> _Data items_:
.....
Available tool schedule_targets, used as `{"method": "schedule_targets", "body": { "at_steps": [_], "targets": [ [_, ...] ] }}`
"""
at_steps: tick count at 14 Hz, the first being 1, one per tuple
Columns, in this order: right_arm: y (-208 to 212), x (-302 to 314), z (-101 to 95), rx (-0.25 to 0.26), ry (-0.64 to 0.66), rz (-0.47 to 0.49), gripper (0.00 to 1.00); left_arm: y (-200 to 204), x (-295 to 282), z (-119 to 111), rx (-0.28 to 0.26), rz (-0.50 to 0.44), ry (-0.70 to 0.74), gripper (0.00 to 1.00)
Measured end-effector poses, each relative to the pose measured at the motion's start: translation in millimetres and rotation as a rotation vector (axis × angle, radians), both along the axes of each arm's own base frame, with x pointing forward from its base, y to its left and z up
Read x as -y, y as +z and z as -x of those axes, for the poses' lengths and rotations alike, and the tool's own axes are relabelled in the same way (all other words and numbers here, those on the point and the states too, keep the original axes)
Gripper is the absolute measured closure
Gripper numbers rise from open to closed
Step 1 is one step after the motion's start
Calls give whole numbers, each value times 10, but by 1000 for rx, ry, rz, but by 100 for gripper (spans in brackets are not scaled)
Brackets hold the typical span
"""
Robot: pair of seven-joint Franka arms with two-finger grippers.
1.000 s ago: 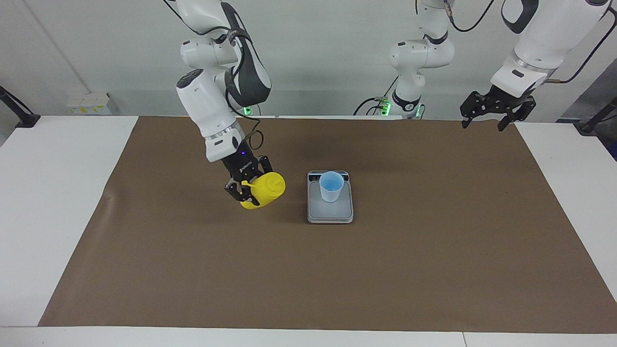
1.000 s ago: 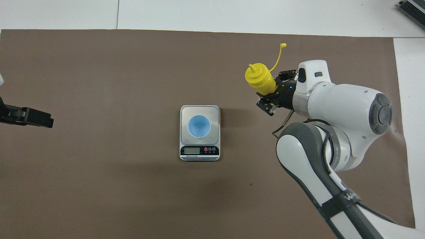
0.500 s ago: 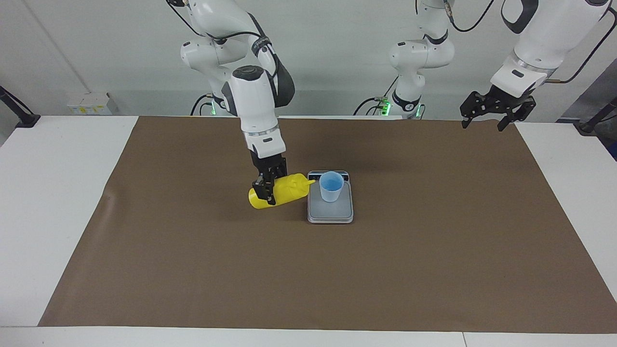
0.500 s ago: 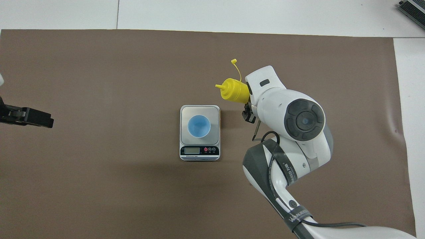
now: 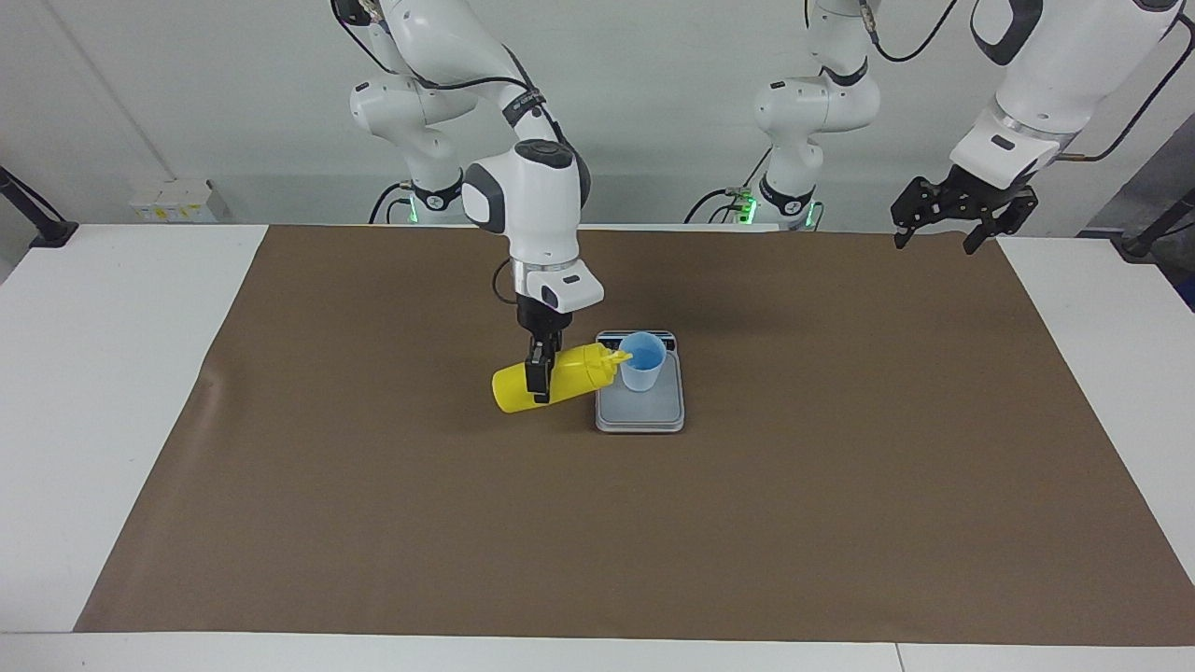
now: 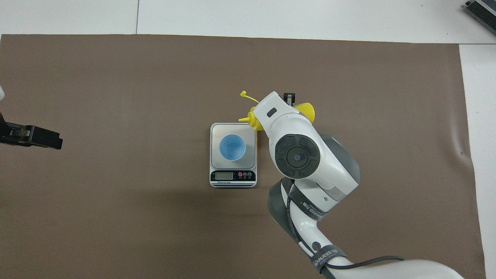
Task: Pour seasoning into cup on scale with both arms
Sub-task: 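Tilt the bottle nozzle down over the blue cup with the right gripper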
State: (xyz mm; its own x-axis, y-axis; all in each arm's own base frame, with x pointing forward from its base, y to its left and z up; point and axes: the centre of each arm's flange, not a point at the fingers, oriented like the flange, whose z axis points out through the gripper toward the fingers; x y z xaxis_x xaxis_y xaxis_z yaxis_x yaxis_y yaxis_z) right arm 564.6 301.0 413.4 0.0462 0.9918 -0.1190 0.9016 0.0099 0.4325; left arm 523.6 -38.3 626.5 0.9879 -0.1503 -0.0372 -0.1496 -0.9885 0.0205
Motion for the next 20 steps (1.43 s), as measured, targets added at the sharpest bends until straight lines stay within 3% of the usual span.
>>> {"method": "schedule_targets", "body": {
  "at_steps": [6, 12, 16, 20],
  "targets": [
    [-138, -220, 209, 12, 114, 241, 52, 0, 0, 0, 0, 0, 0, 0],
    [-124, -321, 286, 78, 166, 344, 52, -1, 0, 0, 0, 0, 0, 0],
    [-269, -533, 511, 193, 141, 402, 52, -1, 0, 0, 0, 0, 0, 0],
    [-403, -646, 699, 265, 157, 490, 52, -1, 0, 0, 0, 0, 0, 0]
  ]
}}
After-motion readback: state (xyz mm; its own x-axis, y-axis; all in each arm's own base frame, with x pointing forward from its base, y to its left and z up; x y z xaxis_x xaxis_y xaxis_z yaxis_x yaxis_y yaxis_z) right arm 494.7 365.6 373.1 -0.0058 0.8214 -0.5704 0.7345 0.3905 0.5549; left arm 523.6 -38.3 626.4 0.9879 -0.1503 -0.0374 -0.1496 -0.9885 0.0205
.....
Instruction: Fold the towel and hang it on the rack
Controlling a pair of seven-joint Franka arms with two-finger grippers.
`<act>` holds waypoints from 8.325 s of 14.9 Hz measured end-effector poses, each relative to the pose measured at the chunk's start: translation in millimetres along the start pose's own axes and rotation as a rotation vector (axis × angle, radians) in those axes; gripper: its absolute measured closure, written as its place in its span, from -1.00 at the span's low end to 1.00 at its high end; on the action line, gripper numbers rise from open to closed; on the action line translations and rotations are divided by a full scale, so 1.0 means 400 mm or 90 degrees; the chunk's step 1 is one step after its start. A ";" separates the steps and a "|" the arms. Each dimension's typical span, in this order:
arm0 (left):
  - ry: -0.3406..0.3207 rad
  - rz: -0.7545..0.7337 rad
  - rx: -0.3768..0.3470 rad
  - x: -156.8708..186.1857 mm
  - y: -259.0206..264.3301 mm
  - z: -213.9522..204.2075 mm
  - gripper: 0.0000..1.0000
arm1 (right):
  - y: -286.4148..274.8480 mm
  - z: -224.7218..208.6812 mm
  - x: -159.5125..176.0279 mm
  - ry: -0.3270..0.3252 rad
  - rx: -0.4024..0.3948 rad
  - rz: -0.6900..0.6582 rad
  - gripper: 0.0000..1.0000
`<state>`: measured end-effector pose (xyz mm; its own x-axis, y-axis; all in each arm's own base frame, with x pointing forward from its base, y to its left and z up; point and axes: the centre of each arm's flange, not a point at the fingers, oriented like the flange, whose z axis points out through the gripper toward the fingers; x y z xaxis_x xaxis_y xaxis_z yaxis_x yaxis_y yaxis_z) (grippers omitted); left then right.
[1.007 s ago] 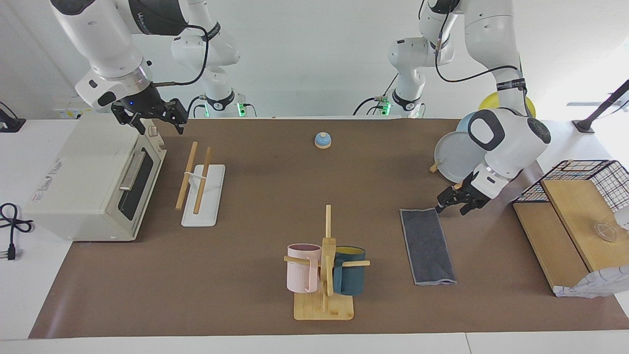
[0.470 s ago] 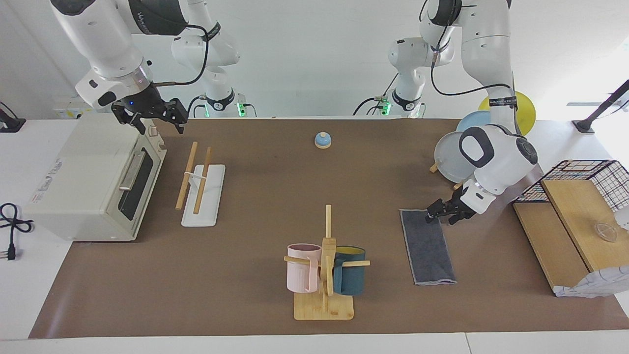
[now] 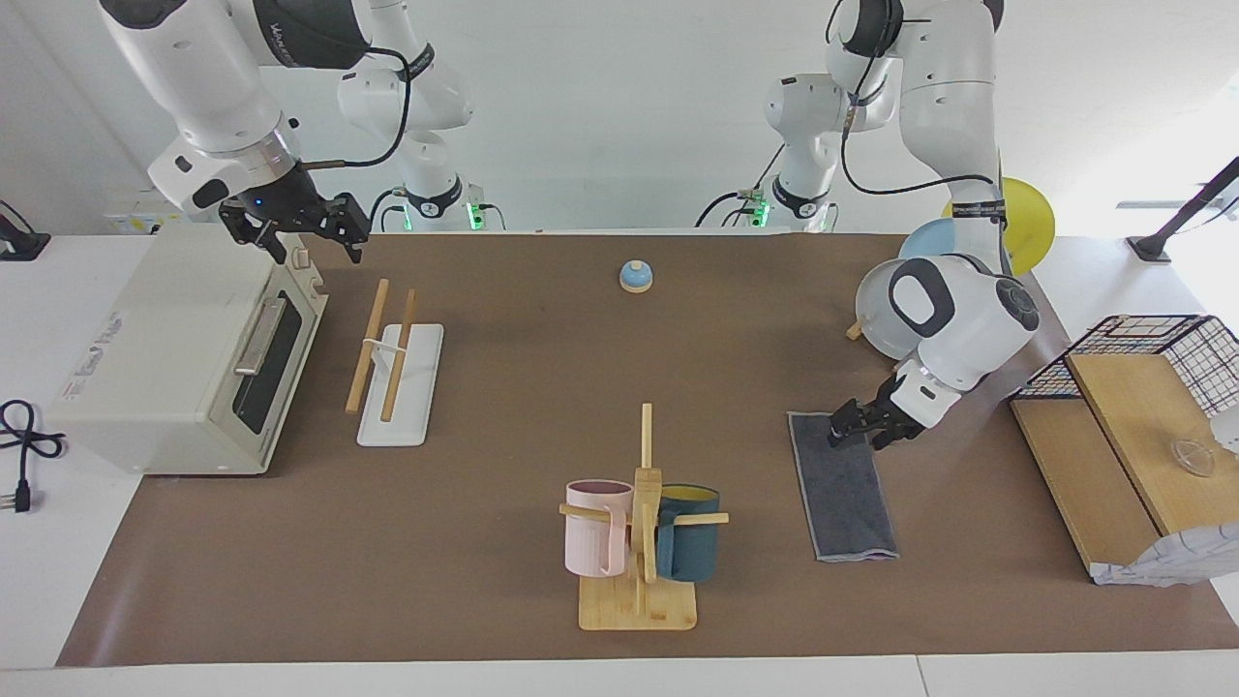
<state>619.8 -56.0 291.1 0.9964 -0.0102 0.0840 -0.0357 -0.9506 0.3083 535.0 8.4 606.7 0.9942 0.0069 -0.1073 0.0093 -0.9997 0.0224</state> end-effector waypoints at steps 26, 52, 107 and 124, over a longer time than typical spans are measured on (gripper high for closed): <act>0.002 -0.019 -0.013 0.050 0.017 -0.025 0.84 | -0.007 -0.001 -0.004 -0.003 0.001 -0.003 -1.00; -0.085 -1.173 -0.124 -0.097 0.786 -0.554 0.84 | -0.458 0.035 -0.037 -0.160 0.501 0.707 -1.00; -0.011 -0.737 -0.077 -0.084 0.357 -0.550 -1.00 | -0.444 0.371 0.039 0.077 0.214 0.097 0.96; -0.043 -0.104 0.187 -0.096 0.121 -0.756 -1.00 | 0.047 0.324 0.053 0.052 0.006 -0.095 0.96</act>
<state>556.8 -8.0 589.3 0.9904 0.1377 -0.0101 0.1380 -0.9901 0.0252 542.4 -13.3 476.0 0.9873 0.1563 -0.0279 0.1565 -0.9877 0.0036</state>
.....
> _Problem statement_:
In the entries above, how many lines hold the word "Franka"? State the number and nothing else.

> _Reply_:
2